Rejane da Silveira Several

Resumo


O presente estudo faz uma interpretação a respeito de alguns aspectos referentes à Guerra Guaranítica, da qual participaram uma milícia guarani e o exército aliado luso-espanhol. O confronto surge a partir de um acordo firmado entre as duas nações ibéricas, que estipulava que os índios Guarani abandonariam os territórios que compreendiam os "Sete Povos da Banda Oriental do rio Uruguai", em favor da ocupação do respectivo espaço pelos portugueses. A análise se desenvolve em momentos subsequentes. No primeiro momento, tenta-se esclarecer a origem das disputas dos territórios da região do Rio da Prata entre as nações ibéricas, suas esferas de interesses e a maneira como as autoridades tentaram minimizar esse conflito, até chegarem a um grande impasse, exigindo que se fizesse uma divisão mais precisa desses territórios, até então submetidos a um constante clima de tensão.

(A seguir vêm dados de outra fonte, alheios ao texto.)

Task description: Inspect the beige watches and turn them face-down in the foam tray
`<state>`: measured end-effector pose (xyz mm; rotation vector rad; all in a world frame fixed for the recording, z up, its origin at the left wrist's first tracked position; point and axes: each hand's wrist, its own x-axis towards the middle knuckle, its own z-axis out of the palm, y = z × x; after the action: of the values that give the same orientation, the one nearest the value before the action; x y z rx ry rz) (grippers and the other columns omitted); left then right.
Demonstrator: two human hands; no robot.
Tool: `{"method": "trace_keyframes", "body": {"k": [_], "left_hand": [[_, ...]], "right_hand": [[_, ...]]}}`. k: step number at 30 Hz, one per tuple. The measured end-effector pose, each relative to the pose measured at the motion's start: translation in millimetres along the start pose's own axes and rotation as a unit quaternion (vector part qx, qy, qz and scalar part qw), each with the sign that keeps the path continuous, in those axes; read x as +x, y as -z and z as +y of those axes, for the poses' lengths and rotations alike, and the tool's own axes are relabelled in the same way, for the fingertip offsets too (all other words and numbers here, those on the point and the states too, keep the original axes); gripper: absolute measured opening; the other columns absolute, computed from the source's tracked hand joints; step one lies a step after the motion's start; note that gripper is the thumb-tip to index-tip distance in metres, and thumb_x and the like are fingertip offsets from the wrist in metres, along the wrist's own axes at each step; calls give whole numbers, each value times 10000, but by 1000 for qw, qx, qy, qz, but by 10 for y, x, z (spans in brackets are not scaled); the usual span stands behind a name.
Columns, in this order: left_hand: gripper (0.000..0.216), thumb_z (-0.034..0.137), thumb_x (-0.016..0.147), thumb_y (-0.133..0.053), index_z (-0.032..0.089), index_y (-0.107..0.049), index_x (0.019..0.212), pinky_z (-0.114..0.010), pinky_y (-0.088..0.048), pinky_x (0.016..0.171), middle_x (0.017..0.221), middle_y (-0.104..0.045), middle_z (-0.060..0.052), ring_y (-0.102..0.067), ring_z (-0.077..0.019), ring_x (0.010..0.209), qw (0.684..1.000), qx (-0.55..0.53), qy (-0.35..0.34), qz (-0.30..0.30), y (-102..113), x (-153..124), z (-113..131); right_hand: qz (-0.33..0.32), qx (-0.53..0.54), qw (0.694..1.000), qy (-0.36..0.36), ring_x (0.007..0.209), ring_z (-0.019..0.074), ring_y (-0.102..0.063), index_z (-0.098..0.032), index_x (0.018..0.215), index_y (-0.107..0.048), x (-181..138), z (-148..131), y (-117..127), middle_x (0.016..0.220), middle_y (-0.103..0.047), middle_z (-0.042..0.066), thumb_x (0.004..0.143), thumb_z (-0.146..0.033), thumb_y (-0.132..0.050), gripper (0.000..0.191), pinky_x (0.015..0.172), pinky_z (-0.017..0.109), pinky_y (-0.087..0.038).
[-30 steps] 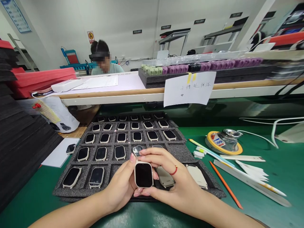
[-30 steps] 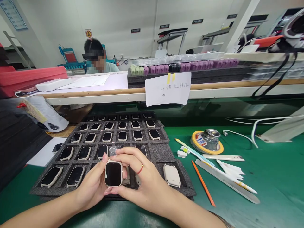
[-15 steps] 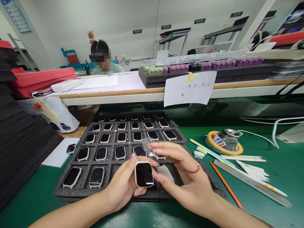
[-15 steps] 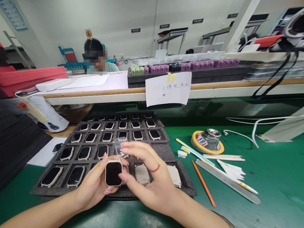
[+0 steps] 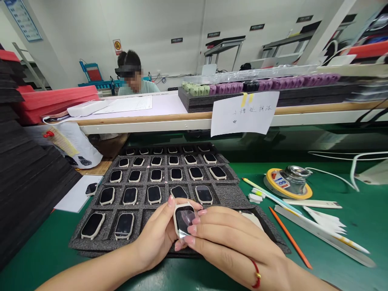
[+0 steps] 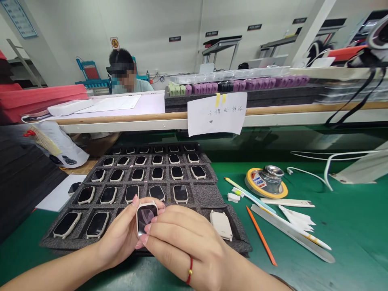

A seguir, tenta-se definir e esclarecer o contexto histórico no qual se insere o Tratado de Madri e suas estipulações, bem como a repercussão que esse acordo obteve nas Missões e na Europa, onde foi idealizado. E, finalmente, demonstram-se, através da correspondência da época, as relações entre os interesses luso-espanhois, jesuítas e guaranis relativos ao acordo de Madri.